EXERCISE REQUIREMENTS
Make an exact copy of all the entries, with the pictures left out.

INPUT DATA
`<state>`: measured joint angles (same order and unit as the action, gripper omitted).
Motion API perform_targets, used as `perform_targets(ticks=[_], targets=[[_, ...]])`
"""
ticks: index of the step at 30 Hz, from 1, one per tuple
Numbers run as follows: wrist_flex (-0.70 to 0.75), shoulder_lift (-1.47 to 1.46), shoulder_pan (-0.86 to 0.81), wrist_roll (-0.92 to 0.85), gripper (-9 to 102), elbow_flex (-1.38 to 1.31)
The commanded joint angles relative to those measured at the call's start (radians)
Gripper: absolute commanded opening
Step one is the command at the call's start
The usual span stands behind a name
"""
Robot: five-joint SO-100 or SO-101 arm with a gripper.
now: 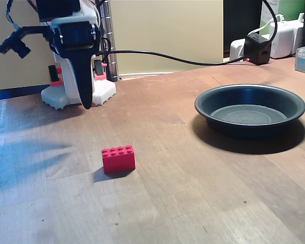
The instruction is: Grasp a lego block and put it in the bin.
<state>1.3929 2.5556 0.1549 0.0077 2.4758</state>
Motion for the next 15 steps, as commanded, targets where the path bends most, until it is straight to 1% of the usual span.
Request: perform_targets(ticks=[1,4,6,11,15], targets=[[-0.017,-0.032,0.018,0.0,1,-0.077],[-0.015,-0.178,0.029,-0.002,1,-0.167],[0.005,-0.304,0.034,-0.002,1,-0.273],[0.161,-0.584,0.037,-0.011,1,-0.557],[0.258,-0.736,0.089,-0.002,1,-0.758]])
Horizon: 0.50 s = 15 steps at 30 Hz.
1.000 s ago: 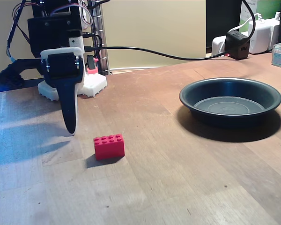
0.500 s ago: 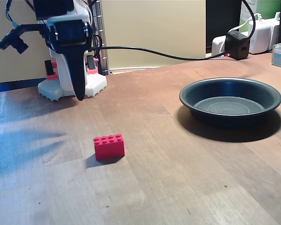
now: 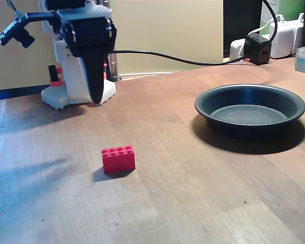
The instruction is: Grasp a lego block and put it in the bin.
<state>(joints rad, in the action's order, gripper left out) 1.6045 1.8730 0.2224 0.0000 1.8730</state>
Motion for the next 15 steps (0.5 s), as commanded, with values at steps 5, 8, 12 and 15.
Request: perform_targets(ticks=[5,8,12,15], targets=[[0.051,-0.196,0.031,0.002,1,-0.295],[0.037,-0.268,0.031,0.008,1,-0.334],[-0.017,-0.322,0.02,0.0,1,-0.348],[-0.054,-0.341,0.018,-0.005,1,-0.341]])
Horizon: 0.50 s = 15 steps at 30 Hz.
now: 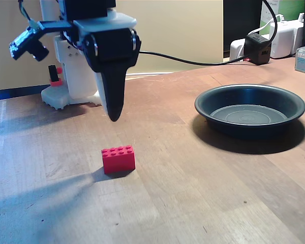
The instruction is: Grasp a lego block and put it in the bin.
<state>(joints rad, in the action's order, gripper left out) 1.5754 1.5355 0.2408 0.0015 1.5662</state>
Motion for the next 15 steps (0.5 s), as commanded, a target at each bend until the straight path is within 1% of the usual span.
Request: perform_targets(ticks=[1,3,7,9,12,15], targets=[[-0.038,-0.005,0.0,-0.006,2,-0.029],[-0.048,-0.008,-0.002,-0.002,6,-0.028],[-0.051,-0.011,-0.003,0.005,19,-0.025],[-0.051,-0.011,-0.003,0.006,24,-0.023],[-0.058,-0.012,-0.012,0.006,26,0.011],[-0.112,-0.012,-0.021,-0.002,26,0.067]])
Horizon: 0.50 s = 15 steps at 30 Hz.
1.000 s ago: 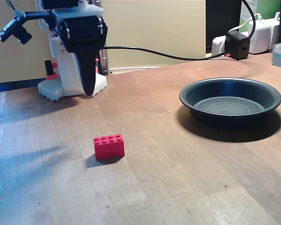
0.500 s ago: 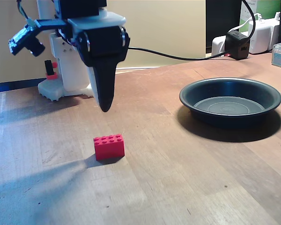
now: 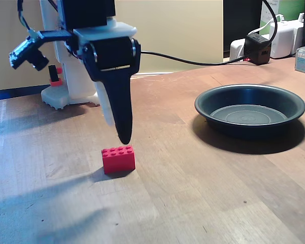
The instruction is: Grasp a lego block and put it in the bin.
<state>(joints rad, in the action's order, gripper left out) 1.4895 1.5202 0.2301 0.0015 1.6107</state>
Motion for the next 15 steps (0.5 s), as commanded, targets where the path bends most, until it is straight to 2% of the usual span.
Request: perform_targets(ticks=[1,8,15], targets=[[-0.051,0.003,-0.014,-0.005,26,0.046],[-0.187,0.003,-0.014,-0.003,26,0.179],[-0.209,0.003,-0.008,0.008,26,0.227]])
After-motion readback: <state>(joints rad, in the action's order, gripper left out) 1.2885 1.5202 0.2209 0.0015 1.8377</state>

YOUR RESPONSE
`<state>`: measured joint angles (same order and unit as the action, gripper omitted).
Motion API perform_targets, used as `perform_targets(ticks=[_], targets=[[_, ...]])`
"""
ticks: index of the step at 30 Hz, from 1, one per tuple
Numbers run as follows: wrist_flex (-0.70 to 0.75), shoulder_lift (-1.47 to 1.46), shoulder_pan (-0.86 to 0.81), wrist_roll (-0.92 to 0.85), gripper (-9 to 102), elbow_flex (-1.38 to 1.31)
The commanded joint angles relative to those measured at the call's start (radians)
Gripper: absolute commanded opening
Step one is the command at the call's start
The usual span stands behind a name
"""
Robot: five-joint SO-100 or SO-101 arm with a gripper.
now: 
The instruction is: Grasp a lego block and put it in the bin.
<state>1.3929 2.5556 0.1549 0.0077 2.4758</state>
Motion for the next 15 steps, as commanded, targets where the path bends most, until it is straight to 1% of the usual span.
Request: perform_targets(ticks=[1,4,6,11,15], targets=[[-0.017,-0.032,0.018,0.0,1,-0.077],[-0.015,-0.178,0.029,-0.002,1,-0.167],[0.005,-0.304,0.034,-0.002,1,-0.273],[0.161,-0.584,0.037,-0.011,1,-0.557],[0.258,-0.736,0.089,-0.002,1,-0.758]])
Horizon: 0.50 s = 15 steps at 30 Hz.
1.000 s ago: 
0.500 s ago: 
now: 
The instruction is: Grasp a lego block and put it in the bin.
<state>(joints rad, in the action's order, gripper left out) 1.6045 1.8730 0.2224 0.0000 1.8730</state>
Motion for the next 15 steps (0.5 s), as commanded, with values at steps 5, 8, 12 and 15.
Request: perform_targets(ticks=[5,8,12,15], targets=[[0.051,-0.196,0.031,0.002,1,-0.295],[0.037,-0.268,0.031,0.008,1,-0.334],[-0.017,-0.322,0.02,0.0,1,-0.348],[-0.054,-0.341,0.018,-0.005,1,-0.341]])
Horizon: 0.50 s = 15 steps at 30 Hz.
now: 
The instruction is: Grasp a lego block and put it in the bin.
<state>(joints rad, in the action's order, gripper left out) 1.5754 1.5355 0.2408 0.0015 1.5662</state>
Motion for the next 15 steps (0.5 s), as commanded, a target at each bend until the straight path is within 1% of the usual span.
Request: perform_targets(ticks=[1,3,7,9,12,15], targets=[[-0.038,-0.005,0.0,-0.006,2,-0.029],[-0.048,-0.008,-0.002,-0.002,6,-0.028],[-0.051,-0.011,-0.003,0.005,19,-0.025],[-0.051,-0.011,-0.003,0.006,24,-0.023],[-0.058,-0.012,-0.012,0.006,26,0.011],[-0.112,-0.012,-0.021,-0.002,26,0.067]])
Horizon: 0.50 s = 15 steps at 30 Hz.
1.000 s ago: 
0.500 s ago: 
now: 
The instruction is: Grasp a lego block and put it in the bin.
<state>(joints rad, in the action's order, gripper left out) 1.4895 1.5202 0.2301 0.0015 1.6107</state>
Motion for the next 15 steps (0.5 s), as commanded, targets where the path bends most, until it is straight to 2% of the usual span.
Request: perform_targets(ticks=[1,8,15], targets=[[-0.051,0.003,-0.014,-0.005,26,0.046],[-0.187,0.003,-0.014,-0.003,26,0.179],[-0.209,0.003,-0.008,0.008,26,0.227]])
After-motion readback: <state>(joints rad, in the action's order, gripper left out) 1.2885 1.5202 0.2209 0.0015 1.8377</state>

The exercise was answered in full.